• **Problem requirements**
Nothing in the data may be altered; copy it all exactly.

• **Data below**
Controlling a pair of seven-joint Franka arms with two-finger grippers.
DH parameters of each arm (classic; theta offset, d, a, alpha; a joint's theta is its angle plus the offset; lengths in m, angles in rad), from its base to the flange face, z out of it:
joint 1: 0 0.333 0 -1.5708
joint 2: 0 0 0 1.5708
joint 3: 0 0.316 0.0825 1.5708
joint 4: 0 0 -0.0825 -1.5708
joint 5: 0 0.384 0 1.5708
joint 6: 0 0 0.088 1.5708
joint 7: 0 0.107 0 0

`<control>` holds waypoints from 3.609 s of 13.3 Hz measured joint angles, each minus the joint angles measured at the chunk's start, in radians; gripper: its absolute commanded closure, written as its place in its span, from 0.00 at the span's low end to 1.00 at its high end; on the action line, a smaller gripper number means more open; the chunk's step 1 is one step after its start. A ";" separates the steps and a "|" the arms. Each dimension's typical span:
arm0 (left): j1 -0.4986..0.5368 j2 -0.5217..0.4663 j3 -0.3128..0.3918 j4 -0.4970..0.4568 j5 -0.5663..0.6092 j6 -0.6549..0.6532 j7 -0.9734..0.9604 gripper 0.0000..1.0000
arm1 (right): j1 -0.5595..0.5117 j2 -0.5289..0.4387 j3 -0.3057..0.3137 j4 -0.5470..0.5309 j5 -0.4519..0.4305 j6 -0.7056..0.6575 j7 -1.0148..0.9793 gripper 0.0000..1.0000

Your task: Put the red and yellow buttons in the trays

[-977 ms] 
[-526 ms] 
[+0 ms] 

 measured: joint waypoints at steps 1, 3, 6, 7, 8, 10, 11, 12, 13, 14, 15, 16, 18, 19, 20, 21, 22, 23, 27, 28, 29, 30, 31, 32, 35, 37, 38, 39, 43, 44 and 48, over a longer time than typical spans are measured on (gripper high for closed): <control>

• **Answer box**
Controlling a pair of seven-joint Franka arms with two-finger grippers.
DH parameters of each arm (classic; theta offset, d, a, alpha; a joint's theta is its angle plus the offset; lengths in m, angles in rad), from its base to the flange face, z out of it:
joint 1: 0 0.333 0 -1.5708
joint 2: 0 0 0 1.5708
joint 3: 0 0.316 0.0825 1.5708
joint 4: 0 0 -0.0825 -1.5708
joint 5: 0 0.384 0 1.5708
joint 6: 0 0 0.088 1.5708
joint 7: 0 0.107 0 0

`<control>` holds waypoints from 3.609 s of 13.3 Hz measured joint angles, each minus the joint angles measured at the chunk's start, in radians; gripper: its absolute commanded closure, written as its place in its span, from 0.00 at the span's low end to 1.00 at its high end; on the action line, a smaller gripper number means more open; the chunk's step 1 is one step after its start. A ";" separates the steps and a "|" the arms. Each dimension's typical span:
arm0 (left): j1 -0.4986..0.5368 j2 -0.5217..0.4663 j3 -0.3128..0.3918 j4 -0.4970..0.4568 j5 -0.5663..0.6092 j6 -0.6549..0.6532 j7 -0.9734..0.9604 gripper 0.0000..1.0000
arm1 (right): j1 -0.5595..0.5117 j2 -0.5289..0.4387 j3 -0.3057..0.3137 j4 -0.5470..0.5309 j5 -0.4519..0.4305 j6 -0.7056..0.6575 j7 -1.0148..0.9793 gripper 0.0000..1.0000

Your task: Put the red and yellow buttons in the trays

[-977 ms] 
[-526 ms] 
[+0 ms] 

 measured: joint waypoints at steps 1, 3, 6, 7, 8, 10, 11, 12, 13, 14, 15, 16, 18, 19, 20, 21, 22, 23, 27, 28, 29, 30, 31, 32, 35, 37, 38, 39, 43, 44 and 48, over a longer time than typical spans are measured on (gripper high for closed): <control>

This exercise is complete.